While people were positioning themselves for that, I got to see Jake Gyllenhaal play double roles as both a professor and an actor in something called Enemy, directed by Denis Villeneuve. It’s a mess based on José Saramago’s novel The Double, and I saw it by accident. Errol Morris has a new documentary here about Donald Rumsfeld, and I’m embarrassed to say I missed it because I thought his movie was called Enemy. Doesn’t that just sound like what Morris might have called a movie about Rumsfeld? Or is that me being presumptuous? Either way, the actual title is, of course, The Unknown Known. But that’s what this Gyllenhaal movie could have been called!
Anyway, Villeneuve remains a frustrating movie proposition. Another of his movies, Prisoners with Gyllenhaal and Hugh Jackman, opens next week. Enemy has creepy atmosphere, a wonderful performance by Sarah Gadon as the pregnant wife of one of the Gyllenhaals, and a last shot that made me jump out of my seat. The problem is that the setup for the encounter between the doubles lacks the mystery and wonder you need to care. Otherwise, it’s a good actor acting into a mirror, and that is not quite enough.
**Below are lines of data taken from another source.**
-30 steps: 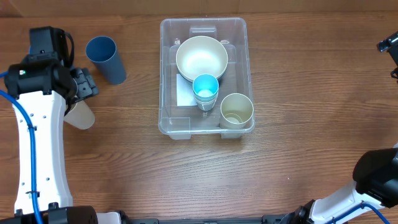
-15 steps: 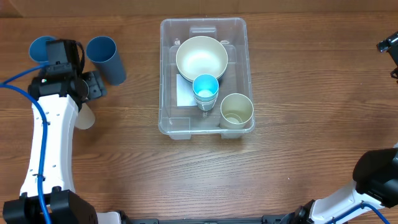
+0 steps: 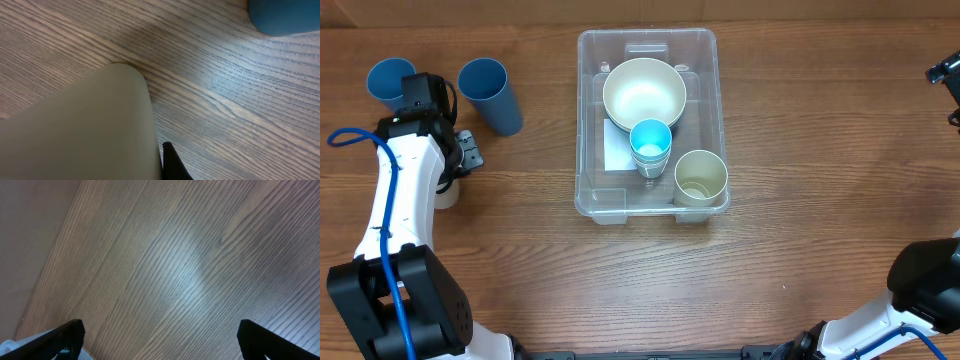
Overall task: Pack container
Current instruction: 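Reach the left gripper to the second cream cup and grasp it, then lower the second cream cup into the first cream cup and release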
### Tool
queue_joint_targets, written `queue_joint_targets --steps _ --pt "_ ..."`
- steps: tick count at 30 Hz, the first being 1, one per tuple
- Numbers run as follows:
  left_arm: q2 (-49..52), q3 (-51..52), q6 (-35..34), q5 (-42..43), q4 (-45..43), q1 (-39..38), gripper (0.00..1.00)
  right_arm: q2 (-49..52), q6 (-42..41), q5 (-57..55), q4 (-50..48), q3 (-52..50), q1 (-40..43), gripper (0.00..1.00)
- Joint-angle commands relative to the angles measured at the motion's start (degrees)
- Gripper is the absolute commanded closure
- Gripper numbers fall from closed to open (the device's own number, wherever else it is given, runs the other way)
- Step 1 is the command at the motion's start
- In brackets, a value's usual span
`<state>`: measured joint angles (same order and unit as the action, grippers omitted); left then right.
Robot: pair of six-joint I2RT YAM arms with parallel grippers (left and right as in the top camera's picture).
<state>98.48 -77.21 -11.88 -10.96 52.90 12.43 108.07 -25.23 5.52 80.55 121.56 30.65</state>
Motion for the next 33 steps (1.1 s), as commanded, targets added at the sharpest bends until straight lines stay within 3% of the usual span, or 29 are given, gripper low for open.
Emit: queue_joint_targets --steps 1,8,13,17,26,33 --pt "-1.77 -0.52 -0.17 5.01 1.2 -0.09 0.96 -0.24 -0.13 -0.28 -0.26 1.29 -0.04 0.0" --pt "-11.5 -11.02 3.17 12.76 9.38 -5.7 0.96 -0.24 -0.13 -0.28 -0.26 1.29 -0.04 0.0" --pt "-20.37 -25.94 5.14 14.6 12.81 -17.35 0.96 -0.24 -0.13 -0.28 -0.26 1.29 -0.04 0.0" --pt "-25.53 -29.83 6.56 19.41 6.05 -30.75 0.96 -0.24 -0.13 -0.28 -0.26 1.29 -0.04 0.0" --pt "-14.95 -29.81 17.42 26.03 3.02 -54.14 0.96 -0.24 -0.13 -0.28 -0.26 1.29 -0.04 0.0" --pt "-11.58 -32.5 16.52 19.47 5.4 -56.22 0.96 -0.24 -0.13 -0.28 -0.26 1.29 -0.04 0.0"
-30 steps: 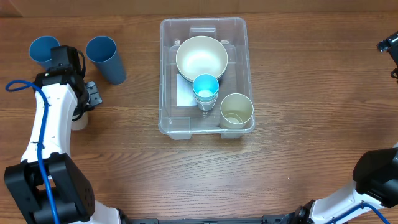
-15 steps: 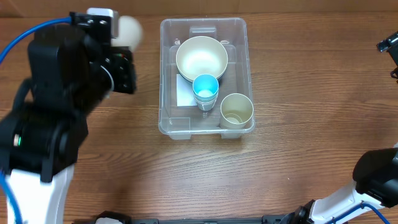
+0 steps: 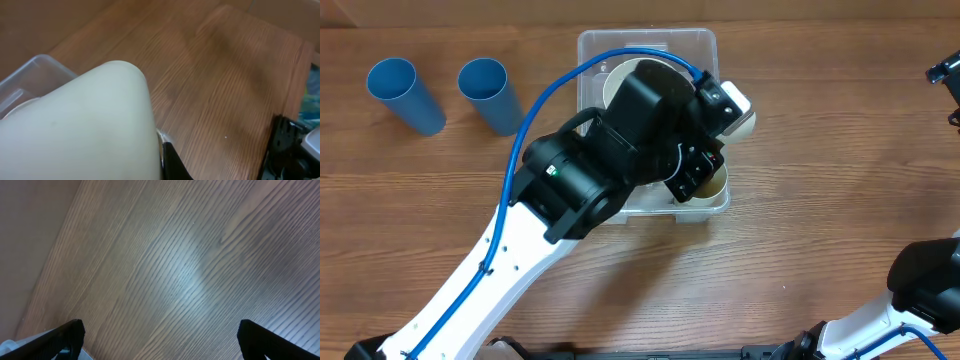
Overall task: Pack container
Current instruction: 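Lower the second cream cup into the first cream cup and release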
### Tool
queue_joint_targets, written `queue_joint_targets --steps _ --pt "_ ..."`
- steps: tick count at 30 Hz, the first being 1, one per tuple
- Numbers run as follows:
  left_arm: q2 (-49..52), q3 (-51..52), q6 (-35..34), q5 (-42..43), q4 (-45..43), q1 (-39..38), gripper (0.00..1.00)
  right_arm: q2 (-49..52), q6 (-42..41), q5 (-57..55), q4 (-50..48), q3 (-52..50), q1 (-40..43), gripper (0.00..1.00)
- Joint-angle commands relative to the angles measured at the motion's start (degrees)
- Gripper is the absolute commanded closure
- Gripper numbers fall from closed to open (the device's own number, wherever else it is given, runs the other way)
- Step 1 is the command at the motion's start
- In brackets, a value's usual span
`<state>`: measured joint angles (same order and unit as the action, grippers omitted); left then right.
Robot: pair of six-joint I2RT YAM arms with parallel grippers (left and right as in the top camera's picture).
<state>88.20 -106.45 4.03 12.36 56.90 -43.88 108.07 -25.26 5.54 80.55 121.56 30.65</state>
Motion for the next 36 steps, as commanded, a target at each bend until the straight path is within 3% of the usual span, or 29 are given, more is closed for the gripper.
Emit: queue_joint_targets --steps 1,3,14,21,27,36 --pt "-1.31 -5.68 0.57 -6.43 3.17 0.13 0.96 -0.24 -0.11 -0.31 -0.28 1.29 -0.04 0.0" --pt "-1.22 -10.51 0.46 -10.19 5.88 0.24 0.96 -0.24 -0.11 -0.31 -0.28 1.29 -0.04 0.0" --pt "7.48 -30.01 -2.36 -10.43 17.97 0.39 0.96 -0.24 -0.11 -0.31 -0.26 1.29 -0.04 0.0" --pt "15.76 -30.25 -0.79 -7.63 23.12 0.33 0.96 -0.24 -0.11 -0.31 -0.26 1.29 -0.04 0.0" --pt "16.81 -30.21 -0.52 -2.95 28.98 -0.11 0.96 -0.24 -0.11 -0.31 -0.28 1.29 -0.04 0.0" --pt "18.93 -30.18 1.33 -0.2 30.8 -2.45 0.96 -0.24 -0.11 -0.31 -0.26 1.29 -0.04 0.0"
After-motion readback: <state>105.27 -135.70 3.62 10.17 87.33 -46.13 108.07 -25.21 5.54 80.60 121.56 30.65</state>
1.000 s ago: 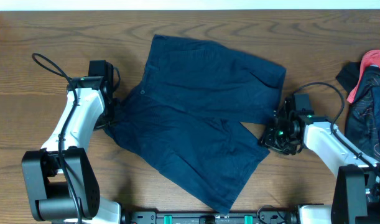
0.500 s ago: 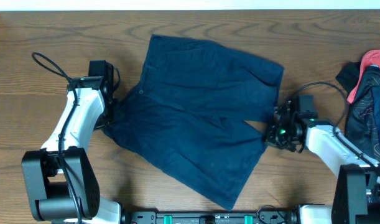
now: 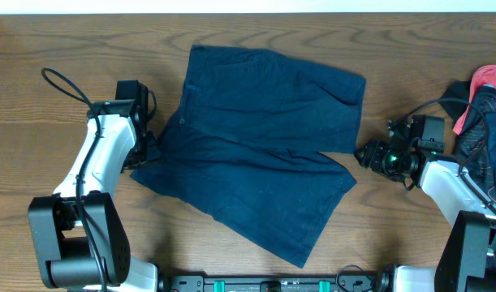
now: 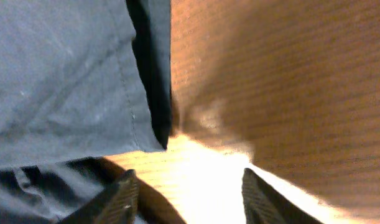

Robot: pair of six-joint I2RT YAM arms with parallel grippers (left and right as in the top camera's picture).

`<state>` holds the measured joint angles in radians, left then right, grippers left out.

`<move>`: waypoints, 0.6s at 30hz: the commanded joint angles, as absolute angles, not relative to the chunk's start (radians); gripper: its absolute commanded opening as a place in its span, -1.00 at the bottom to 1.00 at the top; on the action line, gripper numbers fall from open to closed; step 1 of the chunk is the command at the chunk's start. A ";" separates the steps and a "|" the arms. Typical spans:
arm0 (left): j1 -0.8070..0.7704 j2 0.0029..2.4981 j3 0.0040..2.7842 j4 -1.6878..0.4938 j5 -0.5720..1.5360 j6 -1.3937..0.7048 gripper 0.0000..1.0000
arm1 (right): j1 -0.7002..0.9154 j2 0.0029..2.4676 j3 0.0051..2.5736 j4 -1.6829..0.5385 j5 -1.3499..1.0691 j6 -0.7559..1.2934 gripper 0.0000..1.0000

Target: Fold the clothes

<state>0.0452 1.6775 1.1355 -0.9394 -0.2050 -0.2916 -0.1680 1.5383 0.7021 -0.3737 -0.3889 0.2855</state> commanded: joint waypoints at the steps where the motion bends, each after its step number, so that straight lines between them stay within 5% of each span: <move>1: 0.049 1.678 1.134 -0.953 -0.187 -0.294 0.33 | -0.172 1.544 0.715 -0.418 -0.398 0.253 0.14; 9: 0.049 1.678 1.134 -0.953 -0.161 -0.294 0.35 | -0.136 1.545 0.698 -0.679 -0.430 0.252 0.06; 15: 0.049 1.678 1.135 -0.949 -0.125 -0.293 0.36 | -0.039 1.545 0.604 -0.532 -0.510 0.262 0.04; 18: 0.049 1.677 1.135 -0.949 -0.115 -0.293 0.36 | 0.012 1.545 0.560 -0.409 -0.505 0.302 -0.18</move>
<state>0.0448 1.6775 1.1355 -0.9432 -0.1375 -0.2916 -0.0330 1.5265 0.6212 -0.4519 -0.5140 0.2733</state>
I also got to see Fernando Eimbcke’s Club Sandwich, a Mexican minimalist vacation comedy in which a hipster mother (María Renée Prudencio) and her teenage son (Lucio Giménez Cacho) laze about a mostly empty resort. Eimbcke has an easy way with situational humor. He creates just enough intimacy between these two for us to worry that something incestuous might set in. He then introduces another teenager, a girl (Danae Reynaud), and things get sexy. This doesn’t have the quiet magic of Eimbcke’s Duck Season or Lake Tahoe. But it’s funny and strange enough not to forget once you’ve left the theater. It also makes metaphorical use of that title. A club sandwich is something you eat. Once in a while, it’s also something you are.
About 40 minutes later I watched Jesse Eisenberg, Dakota Fanning, and Peter Sarsgaard in a club sandwich of their own. This came with a pickle. They play radical environmentalists from Oregon in Kelly Reichardt’s Night Moves, which is not to be mistaken with the 1975 Gene Hackman detective thriller or Bob Seger’s album from 1976. The pickle in Reichardt’s movie occurs after these three blow up a hydroelectric dam, and it’s entirely moral. Something happens in the bombing, and Reichardt and her regular writing partner, Jonathan Raymond, turn the stress of the mishap into a low-pulse thriller.
Reichardt’s movies include Old Joy, Wendy and Lucy, and Meek’s Cutoff. She isn’t a genre director. She’s a realist and an observer of people in situations of her own devising. This is the first film in which she contemplates scratching a commercial itch. And I’m excited to see where she takes that experiment. In the meantime, this movie — with its cold-blooded climax — is like a 1960s French thriller in Red Wings and a Carhartt jacket. As for Eisenberg, he can make sense in any modern setting; here it’s a midsize organic farm. (He’s also playing doppelgängers in a comedy here called The Double, which is more Dostoevsky than José Saramago.) Reichardt is also interested in the impurities and naïveté of environmental-movement personae. To that end, the movie is a keen, chilling snapshot of evil. Don’t let the “organically grown” label fool you. That cute guy at the farmers market might want to kill you after all.